Records follow. Select each line holding "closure".

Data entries
..............................

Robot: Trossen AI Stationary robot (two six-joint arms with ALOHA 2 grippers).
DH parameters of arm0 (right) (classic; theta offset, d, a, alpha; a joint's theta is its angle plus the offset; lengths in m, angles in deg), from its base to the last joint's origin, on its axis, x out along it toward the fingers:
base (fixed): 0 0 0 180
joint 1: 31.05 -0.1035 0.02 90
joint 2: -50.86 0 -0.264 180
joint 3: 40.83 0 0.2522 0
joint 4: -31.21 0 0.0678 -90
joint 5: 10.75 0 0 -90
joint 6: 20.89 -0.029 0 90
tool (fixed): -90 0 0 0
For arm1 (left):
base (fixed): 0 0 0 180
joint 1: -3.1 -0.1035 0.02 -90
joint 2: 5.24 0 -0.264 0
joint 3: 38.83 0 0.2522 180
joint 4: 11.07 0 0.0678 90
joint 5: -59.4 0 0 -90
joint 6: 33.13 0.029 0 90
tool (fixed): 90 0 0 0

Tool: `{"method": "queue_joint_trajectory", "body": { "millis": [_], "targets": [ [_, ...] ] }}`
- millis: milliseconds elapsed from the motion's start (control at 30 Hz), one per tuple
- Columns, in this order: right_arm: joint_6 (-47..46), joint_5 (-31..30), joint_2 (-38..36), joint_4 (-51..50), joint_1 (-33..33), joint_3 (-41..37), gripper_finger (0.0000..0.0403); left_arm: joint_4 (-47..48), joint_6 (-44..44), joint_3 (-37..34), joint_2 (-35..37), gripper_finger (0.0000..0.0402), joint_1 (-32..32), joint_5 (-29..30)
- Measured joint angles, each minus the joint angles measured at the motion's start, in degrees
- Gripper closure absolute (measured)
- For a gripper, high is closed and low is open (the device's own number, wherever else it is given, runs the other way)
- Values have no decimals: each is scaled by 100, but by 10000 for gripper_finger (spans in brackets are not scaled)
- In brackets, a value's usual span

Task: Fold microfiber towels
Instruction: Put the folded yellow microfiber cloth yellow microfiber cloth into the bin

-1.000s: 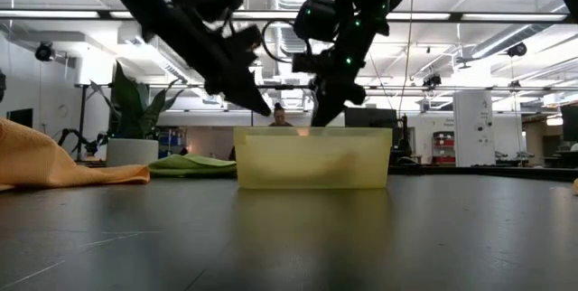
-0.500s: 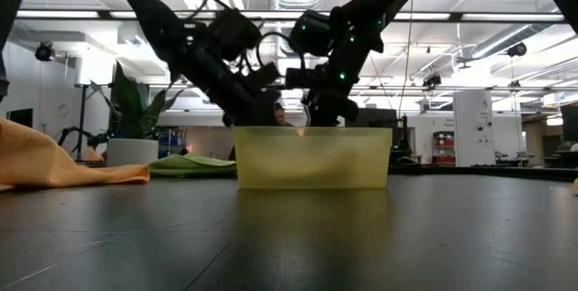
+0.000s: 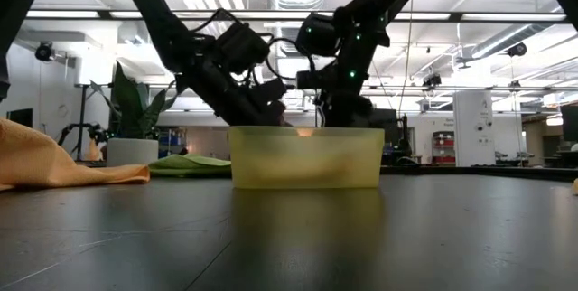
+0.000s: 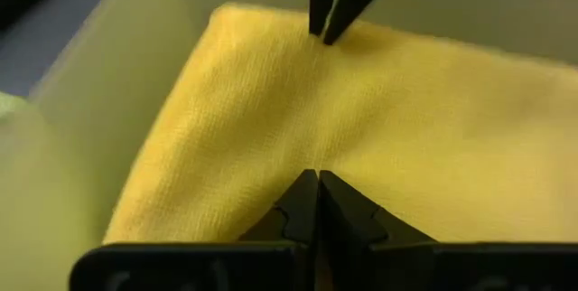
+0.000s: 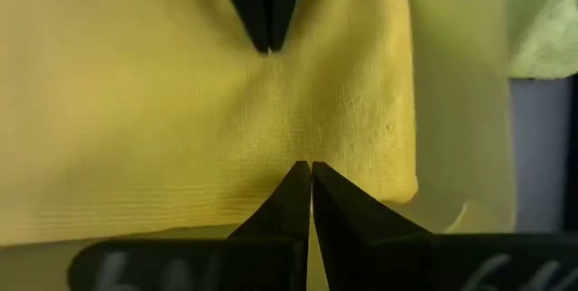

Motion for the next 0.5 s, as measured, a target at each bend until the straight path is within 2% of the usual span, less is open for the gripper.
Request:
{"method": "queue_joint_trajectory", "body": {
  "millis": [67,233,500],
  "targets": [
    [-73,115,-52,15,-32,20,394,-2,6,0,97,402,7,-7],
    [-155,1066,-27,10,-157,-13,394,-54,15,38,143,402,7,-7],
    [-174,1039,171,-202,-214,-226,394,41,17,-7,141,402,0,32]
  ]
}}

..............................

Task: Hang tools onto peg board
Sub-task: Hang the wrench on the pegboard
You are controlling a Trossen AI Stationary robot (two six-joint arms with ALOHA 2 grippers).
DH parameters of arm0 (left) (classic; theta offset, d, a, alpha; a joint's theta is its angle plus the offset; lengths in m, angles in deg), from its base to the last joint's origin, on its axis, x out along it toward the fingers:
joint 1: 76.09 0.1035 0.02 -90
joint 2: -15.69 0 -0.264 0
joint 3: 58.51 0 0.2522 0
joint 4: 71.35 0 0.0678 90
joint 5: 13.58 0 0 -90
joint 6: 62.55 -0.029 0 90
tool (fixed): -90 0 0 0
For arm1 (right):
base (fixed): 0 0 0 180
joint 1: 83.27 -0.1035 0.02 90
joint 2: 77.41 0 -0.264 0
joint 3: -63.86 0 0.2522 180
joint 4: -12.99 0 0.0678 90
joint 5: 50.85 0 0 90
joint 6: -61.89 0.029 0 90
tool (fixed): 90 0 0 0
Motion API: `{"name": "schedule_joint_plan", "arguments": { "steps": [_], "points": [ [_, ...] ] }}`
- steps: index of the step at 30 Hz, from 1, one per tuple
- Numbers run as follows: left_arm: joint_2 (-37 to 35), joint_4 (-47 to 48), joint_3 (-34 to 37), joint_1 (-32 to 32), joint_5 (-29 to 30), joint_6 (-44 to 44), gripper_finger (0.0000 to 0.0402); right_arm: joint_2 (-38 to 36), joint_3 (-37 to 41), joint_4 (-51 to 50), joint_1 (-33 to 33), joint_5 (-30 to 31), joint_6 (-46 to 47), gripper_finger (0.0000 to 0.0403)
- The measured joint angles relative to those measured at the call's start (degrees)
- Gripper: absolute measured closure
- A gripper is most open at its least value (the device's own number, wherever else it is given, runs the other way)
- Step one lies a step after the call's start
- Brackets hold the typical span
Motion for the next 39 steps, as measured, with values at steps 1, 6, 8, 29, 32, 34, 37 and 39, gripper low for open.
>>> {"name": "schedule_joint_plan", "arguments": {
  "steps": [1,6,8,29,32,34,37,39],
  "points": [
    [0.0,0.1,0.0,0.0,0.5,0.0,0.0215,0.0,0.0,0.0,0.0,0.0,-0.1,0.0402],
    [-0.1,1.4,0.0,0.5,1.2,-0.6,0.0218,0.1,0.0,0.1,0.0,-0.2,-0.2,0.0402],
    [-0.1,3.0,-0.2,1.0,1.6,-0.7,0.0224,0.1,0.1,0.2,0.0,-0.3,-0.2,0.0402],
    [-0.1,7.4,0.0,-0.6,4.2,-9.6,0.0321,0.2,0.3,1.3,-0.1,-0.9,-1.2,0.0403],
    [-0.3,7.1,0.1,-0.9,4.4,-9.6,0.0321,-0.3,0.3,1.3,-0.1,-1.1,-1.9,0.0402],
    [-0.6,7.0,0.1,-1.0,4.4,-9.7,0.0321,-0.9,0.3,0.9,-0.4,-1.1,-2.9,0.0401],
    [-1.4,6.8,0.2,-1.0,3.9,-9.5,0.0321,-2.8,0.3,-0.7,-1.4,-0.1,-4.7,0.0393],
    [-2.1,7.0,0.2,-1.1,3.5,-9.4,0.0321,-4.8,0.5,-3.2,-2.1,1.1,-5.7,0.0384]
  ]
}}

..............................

> RESPONSE TO THIS EXERCISE:
- Gripper closure absolute (measured)
- Gripper: absolute measured closure

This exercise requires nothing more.